Even without a shift on gun control, the US can still devise a strategy to prevent large-scale attacks. One country in North Africa shows how.
AP Photo
Other than small efforts by a few states to better regulate guns, does the United States have a grand strategy to end mass shootings? Given recent statistics, the lack of one seems odd.
Two of the worst mass killings – in Sutherland Springs, Texas, and Las Vegas – took place in the past two months. They have helped make 2017 the deadliest year for such tragedies. Over the past five years, the US has experienced four of its five most lethal mass shootings.
After the 9/11 attacks in 2001, the US created a comprehensive strategy to counter terrorists. But that national effort has mainly worked overseas. Inside the US, “lone wolf” killers inspired by radical Islam, such as those responsible for the shootings in San Bernardino, Calif., in 2015 and Orlando, Fla., in 2016, have been difficult to detect ahead of time. It’s also been difficult to identify non-Muslims, who, motivated by racism, revenge, or anti-Islam bigotry, have planned attacks, and prevent them from carrying them out.
No matter what the motive, mass shootings are mass shootings. And if rapid-fire guns are not going to be curtailed anytime soon, Americans can at least awaken to the profound need for multifaceted ways to prevent individuals from conducting wholesale killing.
A good example of a country that has experienced a shift in public attitudes is Morocco. After a series of terrorist attacks in Casablanca that killed 45 in 2003, the North African nation launched a holistic and proactive approach aimed at reaching deep into society to avert further attacks. A US State Department report last July praised Morocco for its multidimensional strategy, “which places at the top of its priorities the objectives of economic and human development, vigilant security measures, as well as regional and international cooperation.”
Morocco has made social reforms, such as granting rights to women in hopes they might better prevent radicalization. It made economic reforms aimed at its poorest regions in order to reach marginalized youth. It encouraged Muslim preachers to promote a peaceful version of Islam. It beefed up security agencies to provide community-based policing and better track individuals supporting the Islamic State group. And if radicalized Moroccans are captured, the government tries to deradicalize them and reintegrate them into society.

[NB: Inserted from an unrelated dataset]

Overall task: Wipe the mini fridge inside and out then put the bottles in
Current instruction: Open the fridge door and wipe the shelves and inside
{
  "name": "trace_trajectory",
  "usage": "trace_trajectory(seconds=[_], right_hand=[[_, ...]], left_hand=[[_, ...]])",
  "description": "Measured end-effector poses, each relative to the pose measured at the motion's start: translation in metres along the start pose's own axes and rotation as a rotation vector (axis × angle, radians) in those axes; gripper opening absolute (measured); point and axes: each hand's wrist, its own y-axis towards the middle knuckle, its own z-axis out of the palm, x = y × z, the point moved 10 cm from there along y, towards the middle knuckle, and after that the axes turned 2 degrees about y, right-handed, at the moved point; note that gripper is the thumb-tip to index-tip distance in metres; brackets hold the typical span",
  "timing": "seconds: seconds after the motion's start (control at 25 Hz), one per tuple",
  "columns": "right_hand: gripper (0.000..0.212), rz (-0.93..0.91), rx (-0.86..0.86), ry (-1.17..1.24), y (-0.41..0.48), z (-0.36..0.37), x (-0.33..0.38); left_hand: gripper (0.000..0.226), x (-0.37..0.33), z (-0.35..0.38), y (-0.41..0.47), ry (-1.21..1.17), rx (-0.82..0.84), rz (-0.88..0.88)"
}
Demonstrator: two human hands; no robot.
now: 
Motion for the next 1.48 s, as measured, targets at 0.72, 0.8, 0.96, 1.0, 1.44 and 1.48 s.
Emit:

Morocco is now considered a “leader in the battle of ideas taking place in the Muslim world,” according to an article in Foreign Affairs magazine last year, and in forging “a more inclusive society.”
Perhaps it is time for the US, with its sad history of large-scale shootings, to become a leader in how to end them. The first step is a public awakening, driven by a desire to reach individuals prone to kill – before they act. The statistics on gun deaths point to such a need.